Fishing has been the lifeblood of North Shields since the 13th century when the monks of Tynemouth Priory gave permission for a quay to be built here. At that time, the fishermen were catching lampreys, smelt, sprat, conger eels, coal-fish and skate but by the year 1530, boats were sailing as far as Icelandic waters and bringing home ling and cod.
The town suffered from the dissolution of the Priory in 1539 and the severe restrictions on trade along the town imposed by the powerful burgesses of Newcastle. This was not fully resolved until the Port of Tyne was created in the 19th century but by that time, North Shields was once again thriving, with the newly completed Union Quay and its own busy fish market.
The fishing industry really came of age here with the advent of steam in the 1870s. By the early 1900s, twenty to thirty trawlers and well over a hundred smaller vessels were landing their catches daily. The busiest time of year was the herring season when the boat from all the east coast ports would follow the shoals down the length of the North Sea. Steam trawlers and liners were converted into drifters to capitalise on the harvest and as many as two hundred fishing boats might land their catch in a single day.On shore, the buskers, freshers, canners, kipperers and curers that brought and processed the fish were kept very busy, whilst others found employment in the ice factory, guano works, engine works, net and rope making shops, or in ship repair.In the boom years, thousands of people in the town relied on the industry for a living and there were also may who visited other ports.

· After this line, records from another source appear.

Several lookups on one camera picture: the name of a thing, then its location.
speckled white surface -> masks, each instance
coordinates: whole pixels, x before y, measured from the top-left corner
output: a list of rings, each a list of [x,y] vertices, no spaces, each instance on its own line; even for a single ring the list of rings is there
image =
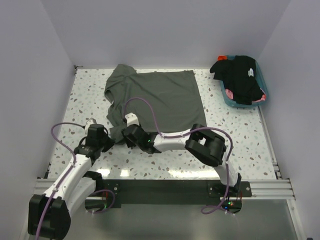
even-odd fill
[[[111,127],[106,118],[110,103],[104,96],[113,69],[79,69],[70,94],[64,122],[84,125],[89,118]],[[177,72],[181,69],[137,69],[138,73]],[[207,69],[194,69],[209,127],[227,131],[234,142],[232,161],[244,180],[276,179],[263,126],[257,108],[237,109],[225,104],[220,84]],[[82,128],[64,125],[59,138],[72,149],[84,137]],[[57,178],[69,162],[71,154],[57,144],[51,158],[48,178]],[[94,163],[108,179],[217,179],[212,167],[203,165],[185,150],[149,155],[138,148],[114,146]]]

gray fabric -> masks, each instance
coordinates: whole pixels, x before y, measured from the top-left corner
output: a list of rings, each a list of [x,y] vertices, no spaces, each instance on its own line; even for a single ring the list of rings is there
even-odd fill
[[[180,132],[193,124],[207,125],[193,71],[137,73],[131,66],[119,64],[106,81],[104,94],[112,103],[106,117],[114,126],[110,134],[118,144],[123,143],[121,130],[126,127],[123,108],[133,97],[151,104],[161,132]],[[126,108],[128,113],[137,115],[146,132],[157,131],[152,112],[143,101],[131,101]]]

laundry basket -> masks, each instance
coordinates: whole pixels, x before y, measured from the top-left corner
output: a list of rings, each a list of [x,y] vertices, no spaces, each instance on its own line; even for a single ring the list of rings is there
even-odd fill
[[[235,55],[227,55],[226,57],[227,57],[228,60],[233,60],[233,59],[235,59],[236,56]],[[224,82],[220,81],[221,91],[222,91],[224,102],[228,106],[234,107],[234,108],[252,108],[252,107],[257,107],[257,106],[261,106],[261,105],[265,104],[266,101],[269,98],[269,93],[268,93],[268,89],[267,89],[264,77],[262,76],[262,72],[261,72],[261,69],[260,69],[257,61],[255,61],[255,79],[256,79],[256,82],[258,83],[259,87],[262,89],[262,91],[266,95],[266,100],[265,101],[253,102],[251,105],[245,105],[245,104],[236,103],[234,100],[230,99],[227,96],[226,89],[225,89],[225,86],[224,86]]]

purple cable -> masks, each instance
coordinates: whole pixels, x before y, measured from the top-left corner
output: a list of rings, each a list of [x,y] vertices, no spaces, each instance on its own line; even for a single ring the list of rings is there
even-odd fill
[[[151,112],[152,112],[152,116],[153,116],[155,128],[156,128],[158,134],[159,134],[161,137],[163,137],[163,138],[165,138],[165,139],[176,139],[176,138],[180,138],[180,137],[181,137],[181,135],[174,135],[174,136],[166,136],[166,135],[163,135],[163,134],[160,132],[160,130],[159,130],[159,126],[158,126],[158,123],[157,123],[156,115],[155,115],[155,112],[154,112],[151,104],[150,104],[147,100],[145,100],[145,99],[143,99],[143,98],[141,98],[141,97],[132,97],[132,98],[130,98],[130,99],[124,104],[124,108],[123,108],[123,118],[124,118],[125,115],[126,115],[127,105],[128,105],[128,103],[131,102],[132,100],[141,100],[141,101],[145,102],[145,103],[149,106],[149,108],[150,108],[150,110],[151,110]],[[226,159],[225,159],[225,162],[226,162],[226,163],[225,163],[225,166],[226,166],[226,188],[225,188],[225,193],[224,193],[223,199],[221,200],[221,202],[220,202],[217,206],[207,205],[207,206],[204,206],[204,207],[201,209],[201,213],[203,213],[203,214],[211,214],[211,213],[215,212],[216,210],[220,210],[220,209],[221,209],[221,206],[222,206],[222,204],[225,202],[226,197],[227,197],[227,195],[228,195],[228,191],[229,191],[229,165],[227,164],[227,161],[229,160],[229,157],[230,157],[230,155],[231,155],[232,149],[234,148],[234,144],[233,144],[233,141],[232,141],[231,136],[230,136],[227,132],[223,131],[222,129],[216,128],[216,127],[209,127],[209,126],[208,126],[208,127],[207,127],[207,126],[206,126],[206,127],[199,127],[199,128],[193,129],[193,130],[191,130],[191,131],[183,134],[182,136],[185,137],[185,136],[188,136],[188,135],[190,135],[190,134],[192,134],[192,133],[198,132],[198,131],[200,131],[200,130],[214,130],[214,131],[218,131],[218,132],[220,132],[220,133],[223,133],[223,134],[229,139],[229,141],[230,141],[230,150],[229,150],[228,155],[226,156]],[[213,209],[210,210],[210,211],[205,212],[204,209],[206,209],[206,208],[213,208]]]
[[[155,115],[154,109],[152,108],[151,104],[147,100],[143,99],[142,97],[132,97],[128,101],[126,101],[126,103],[124,104],[122,117],[125,118],[127,105],[132,100],[141,100],[141,101],[145,102],[149,106],[149,108],[151,110],[151,113],[152,113],[152,116],[153,116],[153,121],[154,121],[154,125],[155,125],[155,128],[156,128],[156,131],[158,132],[158,134],[160,136],[162,136],[162,133],[159,130],[159,126],[158,126],[158,123],[157,123],[157,119],[156,119],[156,115]]]
[[[104,209],[101,210],[101,211],[89,211],[89,213],[101,214],[101,213],[104,213],[105,211],[107,211],[108,209],[112,208],[112,206],[114,205],[115,200],[116,200],[116,195],[115,195],[115,193],[114,193],[113,191],[108,190],[108,189],[102,189],[102,190],[95,191],[95,192],[92,193],[92,194],[98,194],[98,193],[103,193],[103,192],[108,192],[108,193],[111,193],[111,194],[112,194],[112,202],[111,202],[111,204],[110,204],[107,208],[104,208]]]
[[[73,156],[73,163],[75,164],[76,163],[76,154],[74,153],[74,151],[68,147],[67,145],[65,145],[61,140],[59,140],[55,133],[54,133],[54,129],[57,127],[57,126],[60,126],[60,125],[75,125],[75,126],[78,126],[78,127],[81,127],[81,128],[84,128],[84,126],[80,125],[80,124],[77,124],[77,123],[73,123],[73,122],[60,122],[60,123],[57,123],[55,125],[52,126],[51,128],[51,135],[52,137],[54,138],[54,140],[56,140],[59,144],[61,144],[63,147],[65,147],[66,149],[69,150],[69,152],[72,154]],[[57,183],[57,185],[55,186],[56,189],[58,189],[61,185],[61,183],[65,180],[65,178],[67,177],[67,175],[70,173],[70,171],[72,170],[73,166],[70,166],[69,169],[65,172],[65,174],[61,177],[60,181]],[[42,214],[41,214],[41,217],[40,217],[40,220],[39,220],[39,223],[38,223],[38,227],[36,229],[36,233],[35,233],[35,240],[38,240],[39,239],[39,236],[40,236],[40,230],[41,230],[41,226],[42,226],[42,223],[44,222],[44,218],[45,218],[45,215],[46,215],[46,212],[49,208],[49,205],[50,205],[50,202],[51,200],[53,199],[54,195],[55,195],[56,191],[52,191],[48,201],[46,202],[45,206],[44,206],[44,209],[42,211]]]

The North Shields Fishermen’s Mission was established in 1897 to give support to fishermen and their families and it is still here on the Fish Quay today, depending solely on donations to continue its services.Tyne Brand. The ‘Shields Ice and Cold Storage Company’ was set up near the Fish Quay in 1901, later turning its attention to the canning of herrings and becoming the world famous ‘Tyne Brand’ with its distinctive oval cans. Over time, they expanded their range to include meat products, soup, jams and puddings.
In addition to the Fish Quay, the riverside here was kept busy in the 19th century with collier ships loading coal from Whitley Colliery and lime from Whitley Quarry. The wooden staiths, located by the ‘Gut’ at the mouth of the Pow Burn, were fed by a network of waggonways.